Our technological world changes by the minute, so it’s no surprise that business intelligence technologies are no longer limited to pre-set views, limited search and visualization features, and specific data sources.

But just because companies have options at their disposal doesn’t mean organizations are exploring those options. In recent years, some businesses have begun shifting from their on-premise hardware to cloud infrastructure while others are starting to leverage the latest BI tech.

But in most cases, it’s safe to say that companies haven’t reached that game-changing level with their business intelligence and analytics initiatives.

Below we’ll examine:

  • The top things companies miss out on when they neglect to implement modern business intelligence technologies into their workplaces.
  • Adoption roadblocks they’ll encounter.
  • How to get past those barriers and take advantage of new BI tools.

Top Things Companies Are Missing without Modern BI

Self-Service Insights

There are unlimited benefits when individual employees can use company data to find real-time answers to their questions. Historically, business intelligence software didn’t need to be all that user-friendly because only specific roles had access to them. But with natural language query (NLQ) technology, BI tools are self-service through text and voice search.

Some modern business intelligence technologies even allow for truly ad-hoc insights. Platforms like ThoughtSpot use in-memory calculation and fast query performance technology to analyze an enterprise’s data archive simultaneously and generate fast, accurate answers. When employees have access to this kind of technology, it results in an ongoing loop of search, analyzation, ideation and knowledge sharing.

Custom Visualizations

Looking at a sea of text-based data can be overwhelming for even trained eyes to analyze. When regular employees are expected to find information through complex data views, valuable findings are bound to be missed. Modern BI tools generate on-the-fly visualizations via charts, maps, graphs, tables and other interactive views to accelerate employee findings, as well as make it easier to share data and collaborate around it.

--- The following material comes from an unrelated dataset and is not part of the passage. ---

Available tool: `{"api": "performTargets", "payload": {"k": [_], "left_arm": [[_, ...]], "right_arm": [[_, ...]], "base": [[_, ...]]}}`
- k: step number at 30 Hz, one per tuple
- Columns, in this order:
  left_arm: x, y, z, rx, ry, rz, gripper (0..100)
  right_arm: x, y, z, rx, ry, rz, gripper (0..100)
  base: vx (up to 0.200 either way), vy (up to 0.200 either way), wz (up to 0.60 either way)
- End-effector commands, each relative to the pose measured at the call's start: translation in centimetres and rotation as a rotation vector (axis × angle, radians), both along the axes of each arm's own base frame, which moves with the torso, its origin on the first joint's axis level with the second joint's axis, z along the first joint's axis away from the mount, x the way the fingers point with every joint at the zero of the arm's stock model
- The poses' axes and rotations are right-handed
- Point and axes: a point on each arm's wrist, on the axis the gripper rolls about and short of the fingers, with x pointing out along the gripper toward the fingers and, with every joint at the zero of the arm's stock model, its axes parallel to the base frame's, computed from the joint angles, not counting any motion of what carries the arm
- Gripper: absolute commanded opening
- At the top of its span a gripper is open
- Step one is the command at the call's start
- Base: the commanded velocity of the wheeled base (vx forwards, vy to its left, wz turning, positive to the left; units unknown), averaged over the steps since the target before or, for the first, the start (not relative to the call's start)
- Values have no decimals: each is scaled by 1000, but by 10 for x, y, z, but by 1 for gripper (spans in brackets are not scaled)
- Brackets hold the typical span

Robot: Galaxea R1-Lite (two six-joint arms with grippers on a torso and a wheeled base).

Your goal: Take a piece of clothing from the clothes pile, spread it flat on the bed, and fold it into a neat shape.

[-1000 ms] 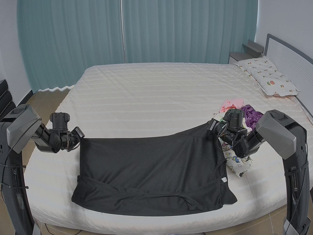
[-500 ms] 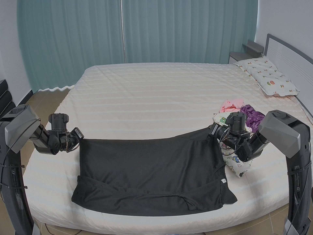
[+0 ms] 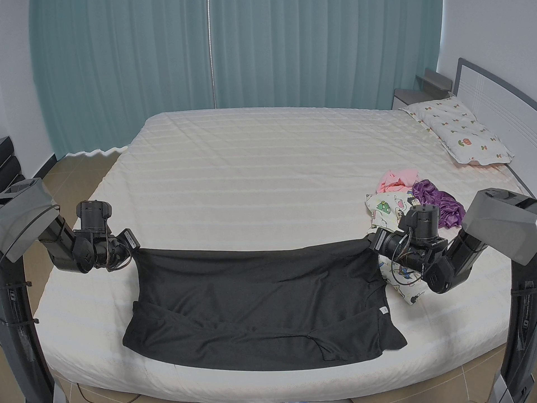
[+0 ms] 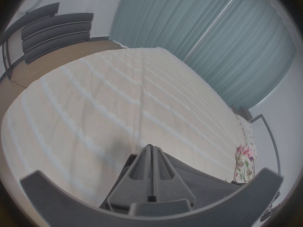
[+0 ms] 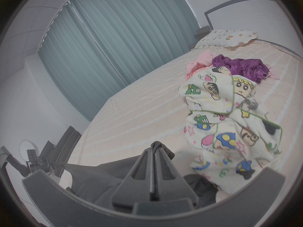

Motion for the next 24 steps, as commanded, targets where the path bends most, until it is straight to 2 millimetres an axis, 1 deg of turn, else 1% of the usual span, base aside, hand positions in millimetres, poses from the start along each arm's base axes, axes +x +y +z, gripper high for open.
{"api": "performTargets", "payload": {"k": [1,3,6,7,8,9,14,15,16,20,24], "left_arm": [[-18,2,7,17,15,-13,0],[-30,4,0,39,55,-42,0],[-37,5,-3,55,77,-56,0],[-43,7,-6,68,94,-63,0],[-43,7,-6,68,94,-63,0],[-48,9,-9,79,107,-68,0],[-63,12,-19,108,157,-106,0],[-63,12,-19,110,159,-109,0],[-69,11,-25,120,186,-125,0],[-73,11,-30,120,213,-134,0],[-77,10,-42,111,256,-140,0]], "right_arm": [[-18,-4,-1,-15,26,10,0],[-29,-7,-5,-29,55,43,0],[-36,-9,-9,-42,67,67,0],[-42,-10,-11,-54,77,81,0],[-42,-10,-11,-54,77,81,0],[-47,-10,-14,-72,91,91,0],[-61,-13,-23,-124,133,144,0],[-61,-13,-23,-125,134,147,0],[-65,-13,-27,-139,151,168,0],[-69,-14,-34,-157,172,181,0],[-70,-13,-43,-173,198,192,0]], "base": [[0,0,0],[0,0,0],[0,0,0],[0,0,0],[0,0,0],[0,0,0],[0,0,0],[0,0,0],[0,0,0],[0,0,0],[0,0,0]]}}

Self-Learning Data Assistants

No longer associated with trend pieces and dystopian forecasts, artificial intelligence (AI) and machine learning (ML) have arrived. Companies in industries ranging from retail and manufacturing to transportation, healthcare and more are leveraging these technologies to automate choice tasks and cut costs. The same is true in the data analytics space. New BI tools incorporate artificial intelligence to provide more insights and use machine learning to continue personalizing results to each user.

Multi-Cloud Capabilities

The days of a company having all their hardware on-premise are long gone. And while cloud technology might seem like the present-day based on our consumer lives, the business world hasn’t completely caught up. For companies to be successful in today’s dynamic business landscape, they need to have a multi-cloud strategy in place, especially for analytics.

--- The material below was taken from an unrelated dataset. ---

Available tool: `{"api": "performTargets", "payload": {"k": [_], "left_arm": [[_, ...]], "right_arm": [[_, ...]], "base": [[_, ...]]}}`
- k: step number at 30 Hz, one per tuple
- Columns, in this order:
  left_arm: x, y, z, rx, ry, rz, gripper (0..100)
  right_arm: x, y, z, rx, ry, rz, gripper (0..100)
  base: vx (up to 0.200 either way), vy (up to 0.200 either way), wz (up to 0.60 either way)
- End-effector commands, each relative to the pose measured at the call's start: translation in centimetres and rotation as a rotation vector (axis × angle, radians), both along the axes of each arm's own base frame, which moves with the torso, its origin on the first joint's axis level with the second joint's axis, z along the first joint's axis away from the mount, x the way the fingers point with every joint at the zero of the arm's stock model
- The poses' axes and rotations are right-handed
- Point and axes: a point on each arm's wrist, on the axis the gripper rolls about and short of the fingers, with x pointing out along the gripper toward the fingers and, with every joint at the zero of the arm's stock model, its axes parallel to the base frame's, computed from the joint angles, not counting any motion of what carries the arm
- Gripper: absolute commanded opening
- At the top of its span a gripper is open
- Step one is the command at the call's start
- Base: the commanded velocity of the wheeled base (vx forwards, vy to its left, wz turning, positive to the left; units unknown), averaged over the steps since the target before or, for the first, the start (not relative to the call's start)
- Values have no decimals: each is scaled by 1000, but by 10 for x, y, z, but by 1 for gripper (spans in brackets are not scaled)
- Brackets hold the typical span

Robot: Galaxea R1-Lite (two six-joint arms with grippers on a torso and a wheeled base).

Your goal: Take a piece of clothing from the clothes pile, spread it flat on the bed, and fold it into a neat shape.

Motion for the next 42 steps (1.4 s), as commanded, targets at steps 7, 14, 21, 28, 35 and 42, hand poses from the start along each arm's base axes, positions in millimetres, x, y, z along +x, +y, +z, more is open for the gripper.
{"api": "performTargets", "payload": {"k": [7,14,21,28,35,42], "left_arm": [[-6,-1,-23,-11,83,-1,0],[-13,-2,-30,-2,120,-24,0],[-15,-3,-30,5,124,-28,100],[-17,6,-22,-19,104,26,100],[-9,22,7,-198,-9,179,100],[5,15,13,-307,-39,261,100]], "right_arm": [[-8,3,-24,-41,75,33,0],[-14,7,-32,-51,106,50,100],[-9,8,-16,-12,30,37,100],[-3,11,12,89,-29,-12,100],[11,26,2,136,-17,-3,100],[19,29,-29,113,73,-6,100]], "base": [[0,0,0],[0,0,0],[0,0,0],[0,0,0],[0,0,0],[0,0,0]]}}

Contemporary business intelligence tools integrate with more data sources and applications to reduce data silos and make information accessible through one interface.

Roadblocks to Modern BI Adoption (and How to Solve Them)

Company Culture Isn’t Based on Data

If an org isn’t prepared to communicate around data via one shared language, everything involving data will be more challenging to accomplish. Data fluency is a way of thinking about data, it’s a culture that starts with the C-suite and trickles down to every employee across the company. Data-fluent organizations cultivate cultures of continual learning. They use numbers to clarify discussions and save time. They share insights to foster collaboration. They make decisions based on empirical evidence instead of educated guesses.

Employee Won’t Adopt New Technology

Most employees aren’t accustomed to using data in their daily workflows. When companies try to introduce new BI technologies, it becomes apparent how much some people don’t like change. What’s more, employees who have a lot of experience in a role might prefer their hunch or business acumen to the cold hard numbers. This is because as humans, we don’t usually stray from the initial impressions we form.

Thinking we’re effective decision makers doesn’t make us good ones. That’s why achieving data fluency is so critical. All employees need to believe that the time spent searching and analyzing data will yield better results than critical thinking and the sum of their experiences.

Implementation Time Drags

Per BI-Survey.com, around one in ten BI projects can still take a year or more to complete. In general, implementation time increases with company size, but any organization can see its deployment spiral out of control if they fail to plan appropriately or forecast for setbacks.

Using an agile project management approach helps when implementing new BI technologies. But doing the homework ahead of time to structure data and choose a provider that integrates with a variety of applications should limit setbacks, at least the significant ones.

The business landscape is dynamic and complex for organizations of all sizes and industries. But instead of endless rolling hills with no landmarks or details to focus a gaze upon, modern business intelligence software gives companies an accessible and accurate way to mine insights and push positive business outcomes forward.